De Ruy Barbosa a Tancredo Neves, até os dias “estranhos” de nossa conturbada realidade nacional, não há um único estadista digno do nome que tenha negado a importância do fortalecimento da justiça e a segurança jurídica para o desenvolvimento econômico do país e melhoria das condições de vida da população. Fora do direito democrático à justiça não há dignidade, liberdade ou paz social. O próprio Tancredo advertiu, em seu histórico discurso de 1982, que – “O processo ditatorial, o processo autoritário, traz consigo o germe da corrupção. O que existe de ruim no processo autoritário é que ele começa desfigurando as instituições e acaba desfigurando o caráter do cidadão.”
É preciso deixar claro que o episódio que escancarou a burla aplicada pela chamada “Operação Pau Oco” não foi um fato isolado. Nem se encerra nele mesmo, tamanha sua gravidade. As reações nem de longe se aproximam das consequências dos atos criminosos praticados pelos delegados do Núcleo de Repressão às Ações Criminosas Organizadas do Interior – Draco 2. O áudio vazado para a imprensa é a confissão do crime: foi alterada a transcrição de uma fita para reunir os suspeitos em uma organização criminosa. Uma estratégia para dar maior robustez à denúncia, conforme admitiu o próprio delegado responsável pela operação.

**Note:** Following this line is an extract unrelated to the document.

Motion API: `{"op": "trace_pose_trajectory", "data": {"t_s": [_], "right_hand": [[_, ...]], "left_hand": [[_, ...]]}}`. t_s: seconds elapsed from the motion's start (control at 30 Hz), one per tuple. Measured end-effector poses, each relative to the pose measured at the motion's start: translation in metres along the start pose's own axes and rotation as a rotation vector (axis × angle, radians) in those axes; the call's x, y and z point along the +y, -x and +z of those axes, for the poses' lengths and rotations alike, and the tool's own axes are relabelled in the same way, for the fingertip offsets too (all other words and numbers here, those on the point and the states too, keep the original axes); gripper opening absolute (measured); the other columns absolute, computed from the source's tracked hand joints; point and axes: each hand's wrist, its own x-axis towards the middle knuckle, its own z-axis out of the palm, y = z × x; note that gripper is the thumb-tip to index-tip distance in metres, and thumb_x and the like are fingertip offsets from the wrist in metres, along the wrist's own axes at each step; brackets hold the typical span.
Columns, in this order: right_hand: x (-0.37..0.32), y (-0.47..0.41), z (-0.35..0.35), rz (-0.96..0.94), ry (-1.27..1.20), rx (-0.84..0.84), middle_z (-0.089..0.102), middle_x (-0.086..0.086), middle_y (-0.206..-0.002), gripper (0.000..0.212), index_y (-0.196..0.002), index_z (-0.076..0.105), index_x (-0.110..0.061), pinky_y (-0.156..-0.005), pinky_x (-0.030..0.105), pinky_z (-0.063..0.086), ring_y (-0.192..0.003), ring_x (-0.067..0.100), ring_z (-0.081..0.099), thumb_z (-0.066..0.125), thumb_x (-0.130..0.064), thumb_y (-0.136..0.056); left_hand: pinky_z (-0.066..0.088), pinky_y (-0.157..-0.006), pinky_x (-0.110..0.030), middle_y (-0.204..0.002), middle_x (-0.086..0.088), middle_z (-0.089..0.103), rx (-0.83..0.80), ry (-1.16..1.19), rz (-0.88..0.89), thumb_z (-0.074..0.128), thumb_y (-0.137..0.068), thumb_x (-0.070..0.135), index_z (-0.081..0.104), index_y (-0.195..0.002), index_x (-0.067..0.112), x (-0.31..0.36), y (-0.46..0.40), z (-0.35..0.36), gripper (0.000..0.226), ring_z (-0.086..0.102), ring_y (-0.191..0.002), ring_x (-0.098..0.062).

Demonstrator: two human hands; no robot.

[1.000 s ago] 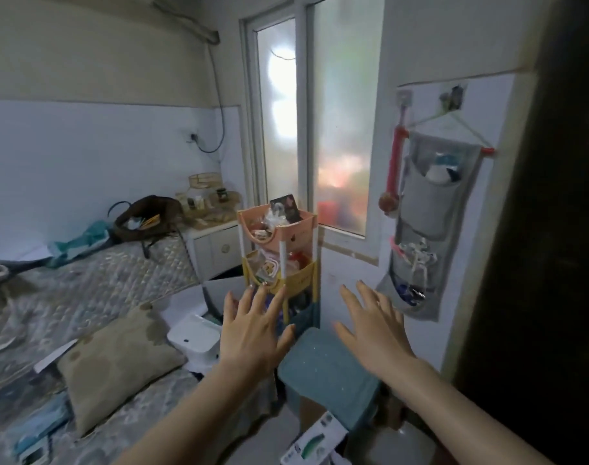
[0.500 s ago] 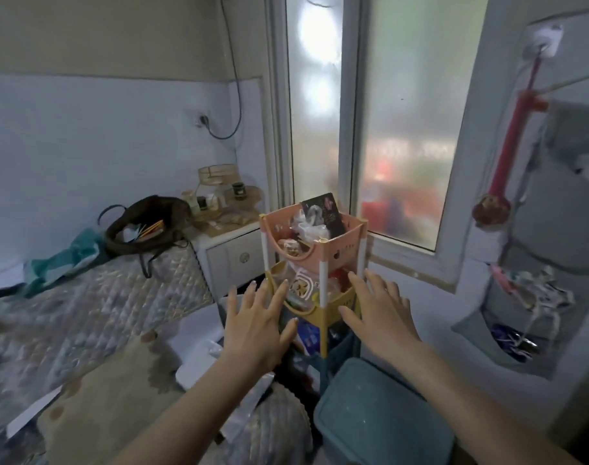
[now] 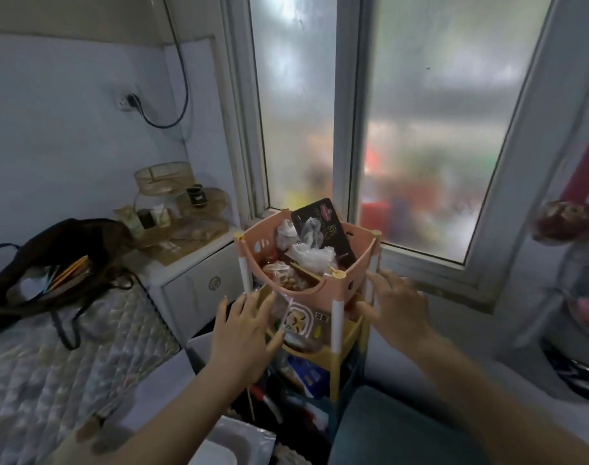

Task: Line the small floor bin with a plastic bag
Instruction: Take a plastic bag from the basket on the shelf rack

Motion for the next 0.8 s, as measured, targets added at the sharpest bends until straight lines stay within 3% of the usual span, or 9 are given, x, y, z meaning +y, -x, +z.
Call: {"op": "trace_pose_trajectory", "data": {"t_s": [0.37,0.53,0.67,0.8], "right_hand": [[0.023,-0.218,0.105,-0.015,0.038,-0.214,0.042,0.003,-0.144,0.075,-0.140,0.028,-0.028,-0.101,0.047,0.035,-0.124,0.026,0.044,0.059,-0.057,-0.078],[0.032,-0.251,0.138,-0.035,-0.050,-0.398,0.038,0.007,-0.147,0.084,-0.140,0.031,-0.026,-0.104,0.045,0.040,-0.129,0.027,0.042,0.066,-0.059,-0.070],[0.036,-0.256,0.147,-0.100,-0.106,-0.408,0.054,0.002,-0.131,0.060,-0.124,0.051,-0.021,-0.090,0.041,0.050,-0.114,0.021,0.054,0.066,-0.052,-0.075],[0.036,-0.250,0.147,-0.090,-0.241,-0.314,0.062,0.000,-0.105,0.034,-0.109,0.056,-0.020,-0.078,0.043,0.052,-0.094,0.020,0.059,0.065,-0.036,-0.081]], "left_hand": [[0.014,-0.114,-0.045,-0.153,-0.003,0.028,-0.067,0.150,-0.059,0.053,-0.079,0.061,0.013,-0.144,0.033,-0.024,-0.223,0.098,0.081,0.025,-0.138,-0.022],[0.026,-0.111,-0.045,-0.156,-0.007,0.018,-0.259,0.337,-0.062,0.065,-0.071,0.061,0.007,-0.145,0.035,-0.018,-0.284,0.140,0.097,0.028,-0.137,-0.028],[0.042,-0.100,-0.041,-0.146,0.005,0.038,-0.315,0.532,-0.019,0.072,-0.067,0.055,0.017,-0.143,0.040,-0.019,-0.296,0.160,0.095,0.043,-0.127,-0.021],[0.048,-0.086,-0.032,-0.124,0.009,0.057,-0.127,0.641,0.016,0.073,-0.070,0.047,0.044,-0.128,0.035,-0.021,-0.293,0.161,0.066,0.055,-0.111,-0.013]]}}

O episódio exige que lhe seja adequadamente atribuída a gravidade que escancara, com a exata dimensão de seu conteúdo de veneno, peçonha e acrimoniosidade. Ao confessar a culpa, o delegado fê-la projetar-se para muito além da corporação policial. Ela estende um manto de vergonha, desconfiança e medo sobre todo o sistema judiciário, operadores da justiça e da segurança pública. Atinge toda a sociedade, na tentativa de contaminar valores em defesa dos quais cada cidadão tem o dever de se postar, posto que afeta diretamente sua vida. Não há segurança fora do que estabelece a constituição e as leis no estado democrático de direito. E sem segurança não existe liberdade. Não foi portanto, aquele, um caso isolado que possa ser lançado ao esquecimento por uma nota oficial que anuncia afastamento de delegados e promete severa investigação, inclusive sobre a atuação da imprensa, talvez pelo atrevimento de ser portadora da má notícia.

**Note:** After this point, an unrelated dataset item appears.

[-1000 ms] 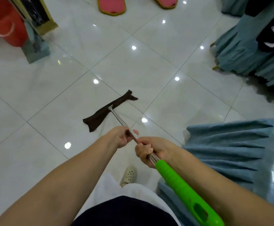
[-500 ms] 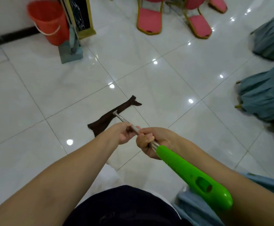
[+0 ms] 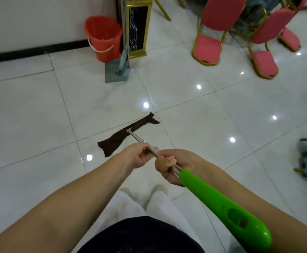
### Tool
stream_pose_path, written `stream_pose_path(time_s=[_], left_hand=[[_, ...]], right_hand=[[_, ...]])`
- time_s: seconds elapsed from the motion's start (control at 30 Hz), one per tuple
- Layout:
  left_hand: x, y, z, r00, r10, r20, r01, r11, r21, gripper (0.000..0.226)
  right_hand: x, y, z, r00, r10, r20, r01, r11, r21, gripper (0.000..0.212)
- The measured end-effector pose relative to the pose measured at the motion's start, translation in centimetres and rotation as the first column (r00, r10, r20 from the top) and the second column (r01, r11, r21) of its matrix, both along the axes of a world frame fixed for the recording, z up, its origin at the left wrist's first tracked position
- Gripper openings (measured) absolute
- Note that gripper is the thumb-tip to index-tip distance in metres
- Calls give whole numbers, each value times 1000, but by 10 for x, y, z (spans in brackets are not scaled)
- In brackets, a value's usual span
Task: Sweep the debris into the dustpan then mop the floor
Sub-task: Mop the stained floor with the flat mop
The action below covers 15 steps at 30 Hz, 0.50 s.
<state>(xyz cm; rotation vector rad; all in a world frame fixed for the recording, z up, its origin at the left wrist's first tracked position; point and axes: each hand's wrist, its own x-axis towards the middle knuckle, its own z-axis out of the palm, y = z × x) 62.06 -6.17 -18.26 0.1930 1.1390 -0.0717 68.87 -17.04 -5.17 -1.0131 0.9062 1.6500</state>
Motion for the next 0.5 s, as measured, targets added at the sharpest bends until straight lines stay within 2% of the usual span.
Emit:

A se confirmar a veracidade das declarações vazadas – e não se vislumbra, até aonde a vista alcança, razões para não serem – é fundamental a rigorosa aplicação do que estabelece a legislação, como recomenda, em nota oficial, a OAB Rondônia: “Tais fatos demandam pronta apuração para confirmar a autenticidade dos áudios e fatos apontados nas reportagens e matérias jornalísticas veiculadas, a ser cumprida pelos órgãos de controle e fiscalização do exercício da atividade policial, assegurado o plexo de direitos fundamentais, notadamente, ampla defesa, contraditório e devido processo legal”.
Não se pode esquecer, porém, que o episódio reflete uma situação de fato, para a qual temos insistentemente chamado a atenção aqui: o estado policial, que prende para investigar, quando deveria, como recomenda a constituição, investigar para prender, depois de julgamento justo no devido processo legal. São efeitos colaterais da utilização ditatorial de artifícios criminosos a pretexto de combater a criminalidade. Esses fatos foram trazidos a público pelo vazamento das declarações do delegado. Quantos outros, igualmente dramáticos e assustadores, não terão ocorrido, acobertados pelo silêncio, escamoteados pela impunidade e até aplaudidos por uma parcela da população sedenta de vingança? Quantos mais casos já não terão ocorrido em um estado policial que institucionaliza a corrupção a pretexto de combatê-la. Que declaradamente incorpora o assassinato de reputações como instrumento de investigação?